**Task item**
First find the line containing "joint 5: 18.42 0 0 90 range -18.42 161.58" in the data, then set it down exactly along with every line after it, through the last.
--- Data block ---
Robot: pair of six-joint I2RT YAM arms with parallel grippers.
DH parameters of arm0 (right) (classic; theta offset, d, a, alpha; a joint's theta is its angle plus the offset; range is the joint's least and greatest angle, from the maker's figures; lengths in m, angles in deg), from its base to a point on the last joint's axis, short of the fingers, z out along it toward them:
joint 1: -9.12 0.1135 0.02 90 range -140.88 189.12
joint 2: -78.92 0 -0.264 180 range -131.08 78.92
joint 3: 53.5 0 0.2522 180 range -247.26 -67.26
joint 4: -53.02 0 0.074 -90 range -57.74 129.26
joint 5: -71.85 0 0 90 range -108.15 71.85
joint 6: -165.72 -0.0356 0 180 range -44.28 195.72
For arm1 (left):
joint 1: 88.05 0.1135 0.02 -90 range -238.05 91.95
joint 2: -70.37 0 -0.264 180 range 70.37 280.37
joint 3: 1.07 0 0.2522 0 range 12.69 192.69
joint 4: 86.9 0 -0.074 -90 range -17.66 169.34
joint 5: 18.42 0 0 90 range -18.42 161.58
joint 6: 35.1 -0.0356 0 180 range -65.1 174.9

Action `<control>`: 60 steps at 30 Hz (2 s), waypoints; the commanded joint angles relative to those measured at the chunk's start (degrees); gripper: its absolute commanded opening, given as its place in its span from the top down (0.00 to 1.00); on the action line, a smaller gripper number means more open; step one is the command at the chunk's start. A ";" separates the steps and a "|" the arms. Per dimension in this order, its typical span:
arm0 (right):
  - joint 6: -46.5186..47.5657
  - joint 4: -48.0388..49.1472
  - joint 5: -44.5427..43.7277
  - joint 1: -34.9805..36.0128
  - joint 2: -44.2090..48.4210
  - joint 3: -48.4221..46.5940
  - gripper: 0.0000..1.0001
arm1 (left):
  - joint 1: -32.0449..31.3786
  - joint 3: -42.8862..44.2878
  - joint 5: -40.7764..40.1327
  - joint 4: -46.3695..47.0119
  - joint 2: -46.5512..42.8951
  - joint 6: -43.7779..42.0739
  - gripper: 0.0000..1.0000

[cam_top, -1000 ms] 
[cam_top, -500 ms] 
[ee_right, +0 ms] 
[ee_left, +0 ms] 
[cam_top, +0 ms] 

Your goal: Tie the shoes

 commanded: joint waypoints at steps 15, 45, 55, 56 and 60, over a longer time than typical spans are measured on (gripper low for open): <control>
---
**Result of this task**
joint 5: 18.42 0 0 90 range -18.42 161.58
joint 6: 35.1 -0.0356 0 180 range -65.1 174.9

Action `<control>`: 60 steps at 30 Hz (2 s), waypoints; the commanded joint angles relative to those measured at the chunk's start (degrees); gripper: its absolute commanded opening, given as its place in its span from the top down (0.00 to 1.00); on the action line, a smaller gripper number means more open; step one is the command at the chunk's start. A ";" separates the steps and a "|" the arms. Per dimension in this order, its typical span:
arm0 (right):
  - joint 6: -46.5186..47.5657
  - joint 4: -48.0388..49.1472
  - joint 5: -44.5427..43.7277
  - joint 1: -34.9805..36.0128
  - joint 2: -44.2090..48.4210
  - joint 3: -48.4221..46.5940
  - gripper: 0.0000..1.0001
arm1 (left):
  - joint 1: -32.0449..31.3786
  - joint 3: -42.8862..44.2878
  - joint 5: -40.7764..40.1327
  - joint 4: -46.3695..47.0119
  - joint 2: -46.5512..42.8951
  - joint 6: -43.7779..42.0739
  - gripper: 0.0000..1.0000

[cam_top, -1000 ms] 
[cam_top, -500 ms] 
[ee_right, +0 ms] 
[ee_left, +0 ms] 
[cam_top, +0 ms] 

Your goal: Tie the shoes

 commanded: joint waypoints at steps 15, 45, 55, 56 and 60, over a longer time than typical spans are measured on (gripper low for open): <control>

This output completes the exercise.